> WHAT THIS TASK INVOLVES: Begin with the first line of the listing and quote every line through the one containing "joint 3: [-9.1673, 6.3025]"; give only those lines.

* * * * *

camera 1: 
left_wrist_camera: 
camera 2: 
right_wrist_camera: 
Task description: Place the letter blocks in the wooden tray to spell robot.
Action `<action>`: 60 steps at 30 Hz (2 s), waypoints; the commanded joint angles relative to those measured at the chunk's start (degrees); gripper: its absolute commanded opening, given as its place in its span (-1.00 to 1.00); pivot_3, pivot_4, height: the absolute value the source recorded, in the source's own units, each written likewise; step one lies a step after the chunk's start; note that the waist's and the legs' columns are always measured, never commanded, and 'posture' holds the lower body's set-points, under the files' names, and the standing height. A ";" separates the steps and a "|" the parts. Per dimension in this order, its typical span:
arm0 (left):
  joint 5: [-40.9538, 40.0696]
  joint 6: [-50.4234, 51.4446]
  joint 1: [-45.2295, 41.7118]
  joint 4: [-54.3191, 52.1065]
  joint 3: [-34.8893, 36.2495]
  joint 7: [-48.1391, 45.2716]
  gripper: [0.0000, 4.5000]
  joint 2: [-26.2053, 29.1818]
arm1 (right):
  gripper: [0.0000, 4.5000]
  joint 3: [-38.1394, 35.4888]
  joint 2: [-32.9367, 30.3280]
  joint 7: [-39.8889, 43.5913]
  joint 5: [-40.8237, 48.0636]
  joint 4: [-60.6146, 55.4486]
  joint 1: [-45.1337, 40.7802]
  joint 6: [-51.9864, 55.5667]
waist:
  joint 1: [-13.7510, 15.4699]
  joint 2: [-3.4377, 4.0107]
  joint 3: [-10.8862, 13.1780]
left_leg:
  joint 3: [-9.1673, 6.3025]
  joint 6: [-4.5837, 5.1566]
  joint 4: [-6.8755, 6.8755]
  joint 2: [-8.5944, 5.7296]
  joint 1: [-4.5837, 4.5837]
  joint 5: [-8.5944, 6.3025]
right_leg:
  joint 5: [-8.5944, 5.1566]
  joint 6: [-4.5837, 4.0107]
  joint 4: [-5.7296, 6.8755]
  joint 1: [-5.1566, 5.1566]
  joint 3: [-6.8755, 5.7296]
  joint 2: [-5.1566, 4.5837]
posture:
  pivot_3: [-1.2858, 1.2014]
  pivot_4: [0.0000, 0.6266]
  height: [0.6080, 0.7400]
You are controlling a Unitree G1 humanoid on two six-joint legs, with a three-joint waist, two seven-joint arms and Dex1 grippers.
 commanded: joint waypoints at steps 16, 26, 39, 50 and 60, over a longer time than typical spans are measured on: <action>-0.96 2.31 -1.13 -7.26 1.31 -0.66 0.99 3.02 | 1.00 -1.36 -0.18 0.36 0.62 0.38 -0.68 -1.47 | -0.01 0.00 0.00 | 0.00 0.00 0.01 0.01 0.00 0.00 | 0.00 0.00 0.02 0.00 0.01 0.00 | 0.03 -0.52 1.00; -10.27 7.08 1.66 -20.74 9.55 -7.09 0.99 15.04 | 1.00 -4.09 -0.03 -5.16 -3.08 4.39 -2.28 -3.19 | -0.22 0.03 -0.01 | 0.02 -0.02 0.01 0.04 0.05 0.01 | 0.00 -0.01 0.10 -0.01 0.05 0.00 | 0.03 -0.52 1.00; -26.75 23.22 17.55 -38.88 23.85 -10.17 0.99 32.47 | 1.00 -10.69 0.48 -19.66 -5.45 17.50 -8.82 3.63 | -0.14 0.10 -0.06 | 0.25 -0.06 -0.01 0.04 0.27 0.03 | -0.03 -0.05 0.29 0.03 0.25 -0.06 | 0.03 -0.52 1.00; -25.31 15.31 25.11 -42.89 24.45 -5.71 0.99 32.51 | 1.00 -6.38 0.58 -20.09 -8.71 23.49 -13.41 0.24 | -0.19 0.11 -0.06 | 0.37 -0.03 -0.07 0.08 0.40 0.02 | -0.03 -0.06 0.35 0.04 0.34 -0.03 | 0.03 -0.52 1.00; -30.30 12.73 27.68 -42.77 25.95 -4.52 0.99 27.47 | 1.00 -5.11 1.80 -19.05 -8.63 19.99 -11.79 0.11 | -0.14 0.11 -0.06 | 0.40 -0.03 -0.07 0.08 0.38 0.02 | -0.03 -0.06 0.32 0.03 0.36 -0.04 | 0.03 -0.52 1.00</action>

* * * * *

> SOLUTION FOR THIS TASK:
camera 1: 
left_wrist_camera: 
camera 2: 
right_wrist_camera: 
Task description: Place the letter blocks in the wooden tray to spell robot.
Action `<action>`: 60 steps at 30 Hz (2 s), waypoints; the commanded joint angles relative to those measured at the chunk's start (degrees); gripper: its absolute commanded opening, given as its place in its span (-1.00 to 1.00); pivot_3, pivot_4, height: the absolute value the source recorded, in the source's own units, each written likewise; step one lies a step after the chunk's start; note that the waist's and the legs' columns are always measured, never commanded, and 'posture' holds the lower body's set-points, under the files' names, and the standing height. A ";" separates the steps and a "|" the parts. Per dimension in this order, its typical span:
arm0 (left):
  joint 5: [-40.9538, 40.0696]
  joint 6: [-50.4234, 51.4446]
  joint 1: [-45.2295, 41.7118]
  joint 4: [-54.3191, 52.1065]
  joint 3: [-34.8893, 36.2495]
  joint 7: [-48.1391, 45.2716]
  gripper: [0.0000, 4.5000]
  joint 2: [-26.2053, 29.1818]
arm1 (right):
  gripper: [0.0000, 4.5000]
  joint 3: [-38.1394, 35.4888]
  joint 2: [-32.9367, 30.3280]
  joint 7: [-39.8889, 43.5913]
  joint 5: [-40.8237, 48.0636]
  joint 4: [-60.6146, 55.4486]
  joint 1: [-45.1337, 40.7802]
  joint 6: [-51.9864, 55.5667]
waist:
  joint 1: [-13.7510, 15.4699]
  joint 2: [-3.4377, 4.0107]
  joint 3: [-10.8862, 13.1780]
left_leg:
  joint 3: [-9.1673, 6.3025]

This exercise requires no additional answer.